Hacker News new | past | comments | ask | show | jobs | submit login
Ask HN: How are all of these data dumps of user info happening?
49 points by securityunaware on Oct 21, 2016 | hide | past | favorite | 28 comments
It seems like every week there's some new story about data theft in the news (Yahoo, LinkedIn, Target, now Weebly). How are these attacks being done? Is it primarily SQL injection? Social engineering to get the database credentials? How can we protect our own databases from such attacks?



The short answer is that most software is crap.
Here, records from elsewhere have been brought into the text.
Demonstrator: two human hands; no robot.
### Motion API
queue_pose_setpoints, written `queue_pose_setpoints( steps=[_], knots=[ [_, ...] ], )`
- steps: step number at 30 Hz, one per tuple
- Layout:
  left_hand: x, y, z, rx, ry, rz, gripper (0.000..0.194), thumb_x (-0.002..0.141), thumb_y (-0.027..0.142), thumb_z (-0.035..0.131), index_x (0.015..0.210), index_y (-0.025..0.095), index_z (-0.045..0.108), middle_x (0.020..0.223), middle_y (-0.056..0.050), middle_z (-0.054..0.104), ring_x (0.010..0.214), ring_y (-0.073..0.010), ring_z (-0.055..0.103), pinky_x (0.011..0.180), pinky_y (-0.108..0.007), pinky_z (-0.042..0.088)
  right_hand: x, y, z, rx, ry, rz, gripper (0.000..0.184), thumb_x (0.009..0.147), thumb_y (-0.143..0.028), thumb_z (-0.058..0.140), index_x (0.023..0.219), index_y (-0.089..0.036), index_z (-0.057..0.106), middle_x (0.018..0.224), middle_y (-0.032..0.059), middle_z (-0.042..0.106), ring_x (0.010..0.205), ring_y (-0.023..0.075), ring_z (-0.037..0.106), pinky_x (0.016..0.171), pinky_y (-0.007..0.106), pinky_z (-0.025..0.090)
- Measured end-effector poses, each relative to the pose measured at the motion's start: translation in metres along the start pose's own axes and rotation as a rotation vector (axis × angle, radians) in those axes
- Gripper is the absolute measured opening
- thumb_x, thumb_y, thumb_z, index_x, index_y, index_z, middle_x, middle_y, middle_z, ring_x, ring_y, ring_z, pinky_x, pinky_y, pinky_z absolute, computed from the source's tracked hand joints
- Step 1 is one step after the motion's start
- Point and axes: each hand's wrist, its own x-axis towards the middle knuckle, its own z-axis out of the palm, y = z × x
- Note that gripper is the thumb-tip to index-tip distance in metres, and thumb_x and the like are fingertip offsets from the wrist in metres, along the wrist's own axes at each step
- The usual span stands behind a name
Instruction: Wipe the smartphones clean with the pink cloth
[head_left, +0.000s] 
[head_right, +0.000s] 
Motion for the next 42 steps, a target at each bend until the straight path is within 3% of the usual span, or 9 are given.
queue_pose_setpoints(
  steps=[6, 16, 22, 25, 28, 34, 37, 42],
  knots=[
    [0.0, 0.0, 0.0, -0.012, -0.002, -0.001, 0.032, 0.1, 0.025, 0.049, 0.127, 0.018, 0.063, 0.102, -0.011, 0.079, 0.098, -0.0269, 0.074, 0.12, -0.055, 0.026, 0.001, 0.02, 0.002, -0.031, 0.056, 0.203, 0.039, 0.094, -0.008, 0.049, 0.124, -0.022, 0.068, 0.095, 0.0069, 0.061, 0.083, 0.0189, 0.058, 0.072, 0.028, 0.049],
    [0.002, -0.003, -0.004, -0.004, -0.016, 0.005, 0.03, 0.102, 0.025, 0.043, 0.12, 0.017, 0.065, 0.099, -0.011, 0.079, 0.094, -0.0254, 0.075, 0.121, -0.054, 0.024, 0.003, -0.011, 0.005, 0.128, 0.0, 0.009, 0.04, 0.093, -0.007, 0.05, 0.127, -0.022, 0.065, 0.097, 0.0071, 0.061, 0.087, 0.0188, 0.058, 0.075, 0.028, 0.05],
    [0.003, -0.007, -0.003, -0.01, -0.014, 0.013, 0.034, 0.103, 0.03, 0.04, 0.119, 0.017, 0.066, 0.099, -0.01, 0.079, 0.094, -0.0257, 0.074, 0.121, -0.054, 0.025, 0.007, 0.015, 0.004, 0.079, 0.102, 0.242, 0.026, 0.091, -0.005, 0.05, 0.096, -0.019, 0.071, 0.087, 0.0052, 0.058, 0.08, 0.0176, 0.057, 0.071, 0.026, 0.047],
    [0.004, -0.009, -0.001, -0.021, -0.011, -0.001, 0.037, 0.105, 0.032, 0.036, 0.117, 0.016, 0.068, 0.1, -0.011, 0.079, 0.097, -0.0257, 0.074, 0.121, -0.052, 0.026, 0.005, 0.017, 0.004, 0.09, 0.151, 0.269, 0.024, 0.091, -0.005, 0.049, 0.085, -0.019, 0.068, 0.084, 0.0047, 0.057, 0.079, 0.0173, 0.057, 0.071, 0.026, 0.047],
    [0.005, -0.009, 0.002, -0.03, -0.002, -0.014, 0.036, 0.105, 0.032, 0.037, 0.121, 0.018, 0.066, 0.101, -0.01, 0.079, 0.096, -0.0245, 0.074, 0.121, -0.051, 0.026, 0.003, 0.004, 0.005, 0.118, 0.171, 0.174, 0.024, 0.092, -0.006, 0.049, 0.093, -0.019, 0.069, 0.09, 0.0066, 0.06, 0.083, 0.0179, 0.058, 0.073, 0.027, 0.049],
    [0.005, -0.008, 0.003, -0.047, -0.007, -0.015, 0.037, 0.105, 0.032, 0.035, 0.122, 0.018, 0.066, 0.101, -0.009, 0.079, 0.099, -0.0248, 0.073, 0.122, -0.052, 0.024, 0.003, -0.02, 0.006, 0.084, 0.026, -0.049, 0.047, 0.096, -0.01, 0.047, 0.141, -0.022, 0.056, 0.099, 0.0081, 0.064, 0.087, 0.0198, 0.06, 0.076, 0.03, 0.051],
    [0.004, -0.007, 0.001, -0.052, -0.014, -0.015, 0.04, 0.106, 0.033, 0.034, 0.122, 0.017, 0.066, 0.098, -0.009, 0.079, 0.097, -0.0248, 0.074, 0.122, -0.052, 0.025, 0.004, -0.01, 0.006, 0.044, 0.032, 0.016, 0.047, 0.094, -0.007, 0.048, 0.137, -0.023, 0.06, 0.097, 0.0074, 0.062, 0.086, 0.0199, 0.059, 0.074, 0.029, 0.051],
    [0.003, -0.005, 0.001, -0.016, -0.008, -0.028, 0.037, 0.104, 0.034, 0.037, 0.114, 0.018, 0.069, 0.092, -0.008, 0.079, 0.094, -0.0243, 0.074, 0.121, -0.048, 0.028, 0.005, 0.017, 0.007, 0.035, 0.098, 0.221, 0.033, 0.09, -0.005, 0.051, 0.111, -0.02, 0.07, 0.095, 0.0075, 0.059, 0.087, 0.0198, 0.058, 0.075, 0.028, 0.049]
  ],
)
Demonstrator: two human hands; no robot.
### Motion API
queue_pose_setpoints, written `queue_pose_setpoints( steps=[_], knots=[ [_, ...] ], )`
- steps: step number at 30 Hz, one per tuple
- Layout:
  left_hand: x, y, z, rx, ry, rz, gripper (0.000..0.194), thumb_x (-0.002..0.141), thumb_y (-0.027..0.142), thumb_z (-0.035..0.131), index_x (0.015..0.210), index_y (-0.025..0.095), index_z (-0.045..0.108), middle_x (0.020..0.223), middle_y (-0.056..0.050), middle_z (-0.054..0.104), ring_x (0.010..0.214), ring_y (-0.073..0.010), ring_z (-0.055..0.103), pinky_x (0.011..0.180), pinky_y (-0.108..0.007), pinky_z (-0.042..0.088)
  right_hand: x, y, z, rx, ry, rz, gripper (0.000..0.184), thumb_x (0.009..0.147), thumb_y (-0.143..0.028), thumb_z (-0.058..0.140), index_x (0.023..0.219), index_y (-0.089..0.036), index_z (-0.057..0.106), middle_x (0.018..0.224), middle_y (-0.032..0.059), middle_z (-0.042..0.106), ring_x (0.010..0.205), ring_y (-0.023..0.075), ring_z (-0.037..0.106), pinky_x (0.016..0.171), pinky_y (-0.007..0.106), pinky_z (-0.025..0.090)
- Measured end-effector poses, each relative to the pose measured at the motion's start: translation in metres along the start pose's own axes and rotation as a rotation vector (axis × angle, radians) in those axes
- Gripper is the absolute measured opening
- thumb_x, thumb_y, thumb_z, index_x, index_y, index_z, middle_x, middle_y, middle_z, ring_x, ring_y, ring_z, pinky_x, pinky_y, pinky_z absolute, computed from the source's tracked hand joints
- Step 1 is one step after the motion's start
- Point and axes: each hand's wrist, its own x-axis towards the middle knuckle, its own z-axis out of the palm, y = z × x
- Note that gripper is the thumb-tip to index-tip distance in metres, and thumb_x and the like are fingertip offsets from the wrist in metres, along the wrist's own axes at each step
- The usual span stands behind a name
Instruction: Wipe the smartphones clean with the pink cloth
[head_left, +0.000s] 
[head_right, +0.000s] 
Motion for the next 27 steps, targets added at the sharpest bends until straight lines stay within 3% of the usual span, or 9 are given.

The longer answer is that most software is crap but you don't notice as a consumer. That combined with the lack of incentive to fix things unless they're visibly broken means that crappy software will exist till it's either publicized or someone on the engineering team cares enough (and has enough clout) to fix it.


Credential re-use.

Someone uses the same password on github as they did for photoshop and suddenly a breach in one place leads to source access.

And private source code is typically full of credentials or makes it very easy to find poorly secured admin functions, if it doesn't contain copies of data itself.

Data hygiene, good security around credential re-use and 2fa, not putting in backdoors all lead to leaks.

Or more mundane unsecured direct object references which catches out even large companies sometimes.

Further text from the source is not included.